======== Data excerpt ========

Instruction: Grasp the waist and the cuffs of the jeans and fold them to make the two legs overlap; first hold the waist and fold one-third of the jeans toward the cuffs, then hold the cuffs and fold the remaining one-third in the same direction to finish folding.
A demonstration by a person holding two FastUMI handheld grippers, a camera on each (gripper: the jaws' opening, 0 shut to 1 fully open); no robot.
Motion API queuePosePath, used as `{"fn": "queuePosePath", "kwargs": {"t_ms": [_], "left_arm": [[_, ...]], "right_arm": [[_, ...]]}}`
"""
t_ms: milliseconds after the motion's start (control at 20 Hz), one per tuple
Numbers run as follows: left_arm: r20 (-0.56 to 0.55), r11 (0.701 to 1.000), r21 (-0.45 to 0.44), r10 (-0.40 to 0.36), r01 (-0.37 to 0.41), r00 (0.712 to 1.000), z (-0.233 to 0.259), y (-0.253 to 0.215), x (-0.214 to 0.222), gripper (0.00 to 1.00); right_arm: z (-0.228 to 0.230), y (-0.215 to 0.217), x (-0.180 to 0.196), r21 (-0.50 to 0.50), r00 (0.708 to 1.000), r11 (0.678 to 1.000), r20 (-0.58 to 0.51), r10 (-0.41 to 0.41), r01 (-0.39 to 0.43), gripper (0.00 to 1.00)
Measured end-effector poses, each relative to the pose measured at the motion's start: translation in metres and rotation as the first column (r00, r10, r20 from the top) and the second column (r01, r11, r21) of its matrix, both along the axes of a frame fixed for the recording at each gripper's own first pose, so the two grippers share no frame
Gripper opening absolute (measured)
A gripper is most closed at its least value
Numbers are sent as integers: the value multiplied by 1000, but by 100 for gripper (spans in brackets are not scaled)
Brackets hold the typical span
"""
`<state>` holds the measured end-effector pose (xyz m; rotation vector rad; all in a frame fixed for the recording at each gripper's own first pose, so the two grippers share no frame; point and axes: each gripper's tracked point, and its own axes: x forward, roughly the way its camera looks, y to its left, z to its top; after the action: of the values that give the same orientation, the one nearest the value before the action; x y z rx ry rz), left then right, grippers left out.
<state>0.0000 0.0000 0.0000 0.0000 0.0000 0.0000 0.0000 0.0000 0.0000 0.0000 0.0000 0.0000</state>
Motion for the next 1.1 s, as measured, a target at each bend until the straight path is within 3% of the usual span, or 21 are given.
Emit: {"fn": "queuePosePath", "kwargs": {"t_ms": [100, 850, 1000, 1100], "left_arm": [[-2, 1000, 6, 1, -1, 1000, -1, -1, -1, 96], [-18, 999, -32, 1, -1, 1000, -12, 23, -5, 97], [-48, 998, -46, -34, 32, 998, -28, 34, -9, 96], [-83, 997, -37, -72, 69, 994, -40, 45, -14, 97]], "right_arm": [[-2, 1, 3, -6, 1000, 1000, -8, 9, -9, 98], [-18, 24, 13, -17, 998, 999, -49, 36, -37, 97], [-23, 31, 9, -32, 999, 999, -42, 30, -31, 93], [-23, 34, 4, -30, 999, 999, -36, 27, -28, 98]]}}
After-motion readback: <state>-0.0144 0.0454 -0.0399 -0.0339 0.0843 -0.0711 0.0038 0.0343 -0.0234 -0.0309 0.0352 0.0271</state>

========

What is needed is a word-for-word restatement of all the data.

Instruction: Grasp the waist and the cuffs of the jeans and fold them to make the two legs overlap; first hold the waist and fold one-third of the jeans toward the cuffs, then hold the cuffs and fold the remaining one-third in the same direction to finish folding.
A demonstration by a person holding two FastUMI handheld grippers, a camera on each (gripper: the jaws' opening, 0 shut to 1 fully open); no robot.
Motion API queuePosePath, used as `{"fn": "queuePosePath", "kwargs": {"t_ms": [_], "left_arm": [[_, ...]], "right_arm": [[_, ...]]}}`
"""
t_ms: milliseconds after the motion's start (control at 20 Hz), one per tuple
Numbers run as follows: left_arm: r20 (-0.56 to 0.55), r11 (0.701 to 1.000), r21 (-0.45 to 0.44), r10 (-0.40 to 0.36), r01 (-0.37 to 0.41), r00 (0.712 to 1.000), z (-0.233 to 0.259), y (-0.253 to 0.215), x (-0.214 to 0.222), gripper (0.00 to 1.00); right_arm: z (-0.228 to 0.230), y (-0.215 to 0.217), x (-0.180 to 0.196), r21 (-0.50 to 0.50), r00 (0.708 to 1.000), r11 (0.678 to 1.000), r20 (-0.58 to 0.51), r10 (-0.41 to 0.41), r01 (-0.39 to 0.43), gripper (0.00 to 1.00)
Measured end-effector poses, each relative to the pose measured at the motion's start: translation in metres and rotation as the first column (r00, r10, r20 from the top) and the second column (r01, r11, r21) of its matrix, both along the axes of a frame fixed for the recording at each gripper's own first pose, so the two grippers share no frame
Gripper opening absolute (measured)
A gripper is most closed at its least value
Numbers are sent as integers: the value multiplied by 1000, but by 100 for gripper (spans in brackets are not scaled)
Brackets hold the typical span
"""
`<state>` holds the measured end-effector pose (xyz m; rotation vector rad; all in a frame fixed for the recording at each gripper's own first pose, so the two grippers share no frame; point and axes: each gripper's tracked point, and its own axes: x forward, roughly the way its camera looks, y to its left, z to its top; after the action: of the values that give the same orientation, the one nearest the value before the action; x y z rx ry rz), left then right, grippers left out.
<state>0.0000 0.0000 0.0000 0.0000 0.0000 0.0000 0.0000 0.0000 0.0000 0.0000 0.0000 0.0000</state>
Motion for the next 1.1 s, as measured, a target at each bend until the straight path is within 3% of the usual span, or 21 are given.
Emit: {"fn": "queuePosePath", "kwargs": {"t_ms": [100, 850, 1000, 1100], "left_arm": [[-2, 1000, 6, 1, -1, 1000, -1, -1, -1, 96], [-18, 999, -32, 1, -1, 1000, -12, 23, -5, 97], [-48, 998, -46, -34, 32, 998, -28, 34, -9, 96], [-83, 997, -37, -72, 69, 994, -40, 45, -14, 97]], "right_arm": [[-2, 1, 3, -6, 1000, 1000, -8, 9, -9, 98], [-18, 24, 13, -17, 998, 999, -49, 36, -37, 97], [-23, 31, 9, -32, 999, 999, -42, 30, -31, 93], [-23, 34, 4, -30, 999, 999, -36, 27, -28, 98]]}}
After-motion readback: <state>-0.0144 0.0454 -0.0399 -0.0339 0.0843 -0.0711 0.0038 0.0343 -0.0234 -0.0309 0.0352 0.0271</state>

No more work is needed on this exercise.